Sunday night my husband and our son said good night to her. My husband, her child, told her that he loved her. It had become my habit that when I gave her the nightly dose of her medicine, I would tell her that she could go Home any time she and God were ready. I promised that I would take care of her son, her only child, just the way she had taught me to. Less than five minutes after the men had gone upstairs Sunday night, she took her last breath. I truly believe that she was simply waiting for her only child to leave the room. Knowing her, she wanted to spare him the pain of seeing her exit her earthly shell.
During the year I was her Care Giver I would take her to all her appointments. Many times we would go for a long drive after an appointment. Most of the time it would include driving by the home she lived in as a child. She loved to tell the story of her and her siblings playing ball in the front yard. The story would often end with her saying in a wistful way, “I miss running”.
On that Sunday night, approximately 10:50 p.m., she ran again. She ran straight into the arms of her Savior that, I have no doubt, came to her personally to guide her Home. She is probably still running on Golden Streets with her sisters, parents and husband.
Alzheimer’s Disease took her from us one day at a time. Alzheimer’s caused the vessels to become brittle and that was the cause of her bleed, the final tool used to take her from us. As much as I hate the disease, I love God so much more. She had no pain, no major problems due to the disease until the end and even then had pain only when moved. Her body slowly gave in to the disease and it claimed her body; however, it did not take her life, not truly. You see, everything that made her “her” is still living and in a perfect form now. She will never be sick again, never hurt again, never need a physician again, never have another tear shed. She was healed, totally, completely and eternally.

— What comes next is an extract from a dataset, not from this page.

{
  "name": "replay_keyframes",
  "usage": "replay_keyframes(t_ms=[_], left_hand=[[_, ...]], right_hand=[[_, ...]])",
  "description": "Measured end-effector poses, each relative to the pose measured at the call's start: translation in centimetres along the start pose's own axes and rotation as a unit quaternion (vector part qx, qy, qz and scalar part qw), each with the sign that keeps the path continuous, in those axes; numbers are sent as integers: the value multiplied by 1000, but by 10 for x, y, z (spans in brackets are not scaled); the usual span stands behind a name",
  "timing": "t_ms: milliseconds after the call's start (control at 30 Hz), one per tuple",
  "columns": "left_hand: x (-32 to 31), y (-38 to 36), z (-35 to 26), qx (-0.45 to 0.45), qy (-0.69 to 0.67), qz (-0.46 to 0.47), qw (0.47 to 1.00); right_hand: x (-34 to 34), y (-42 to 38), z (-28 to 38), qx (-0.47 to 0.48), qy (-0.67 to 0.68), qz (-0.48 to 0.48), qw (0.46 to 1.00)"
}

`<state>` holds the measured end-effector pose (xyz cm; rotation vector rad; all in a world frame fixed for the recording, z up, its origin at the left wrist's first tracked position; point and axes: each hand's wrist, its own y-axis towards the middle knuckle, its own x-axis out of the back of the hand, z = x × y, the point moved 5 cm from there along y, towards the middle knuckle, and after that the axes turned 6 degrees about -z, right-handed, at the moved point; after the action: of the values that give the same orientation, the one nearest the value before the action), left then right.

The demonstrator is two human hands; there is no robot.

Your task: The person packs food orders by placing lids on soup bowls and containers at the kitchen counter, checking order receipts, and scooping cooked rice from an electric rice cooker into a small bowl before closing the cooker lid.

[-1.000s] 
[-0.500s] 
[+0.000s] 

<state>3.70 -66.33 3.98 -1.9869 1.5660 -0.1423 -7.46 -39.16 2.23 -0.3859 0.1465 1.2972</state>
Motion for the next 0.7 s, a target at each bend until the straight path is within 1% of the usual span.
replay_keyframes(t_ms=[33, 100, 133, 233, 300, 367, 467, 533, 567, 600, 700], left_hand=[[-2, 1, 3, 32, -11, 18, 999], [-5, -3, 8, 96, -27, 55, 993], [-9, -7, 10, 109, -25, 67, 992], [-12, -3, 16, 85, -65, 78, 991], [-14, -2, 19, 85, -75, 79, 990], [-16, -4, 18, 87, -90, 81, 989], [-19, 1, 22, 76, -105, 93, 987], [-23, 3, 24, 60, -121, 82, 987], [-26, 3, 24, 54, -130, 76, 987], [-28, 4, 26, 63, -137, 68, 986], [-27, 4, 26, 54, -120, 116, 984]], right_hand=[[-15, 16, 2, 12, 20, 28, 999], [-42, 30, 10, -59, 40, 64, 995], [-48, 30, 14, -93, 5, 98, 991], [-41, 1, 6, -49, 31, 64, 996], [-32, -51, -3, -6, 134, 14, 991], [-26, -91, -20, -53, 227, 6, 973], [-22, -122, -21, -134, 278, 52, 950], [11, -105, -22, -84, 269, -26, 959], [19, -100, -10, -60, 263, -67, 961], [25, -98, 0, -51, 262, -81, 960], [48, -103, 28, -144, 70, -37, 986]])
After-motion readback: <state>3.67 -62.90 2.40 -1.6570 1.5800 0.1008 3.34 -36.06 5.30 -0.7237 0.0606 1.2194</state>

Those that do not have a relationship with Jesus Christ may not understand this. We, as Christians, know that God created us. We know God is in control of everything. We messed up perfection in the Garden of Eden and sin entered the world. Because of that, we have disease and a temporary existence on earth. What most do not realize, or want to admit, is that we ALL have an eternal existence. Those that accept Jesus Christ as their Lord and Savior obtain a gift called salvation, that costs us nothing because Jesus Christ paid that cost with His very blood and life. Because of that, we will have eternal LIFE. Those that refuse Christ will have eternal DEATH. God does NOT send people to Hell, our choice NOT to accept His free gift of salvation CHOOSE Hell by default. Get ready, none of us are getting out of here alive. Be sure you have chosen eternal life, do it today.
LESSON: The things I have learned while caring for an Alzheimer patient will translate into my life going forward.
Don’t put off spending time with those you love – tomorrow may not come or you may not be “there” mentally to enjoy it.
When dealing with anyone, whether an Alzheimer patient or the person in front of you in line, you do not know the path they are walking, show mercy – especially when frustration is growing. The slow person in front of you MAY be scared and confused because they do not recognize where they are.
For yourself, remember not every trial that comes to you is intended for your use. You may have an audience God is trying to reach. Chin up and rely on Him to use you, lean on Him for guidance and grace. Learn lessons taught along the way and share them with those walking a similar path.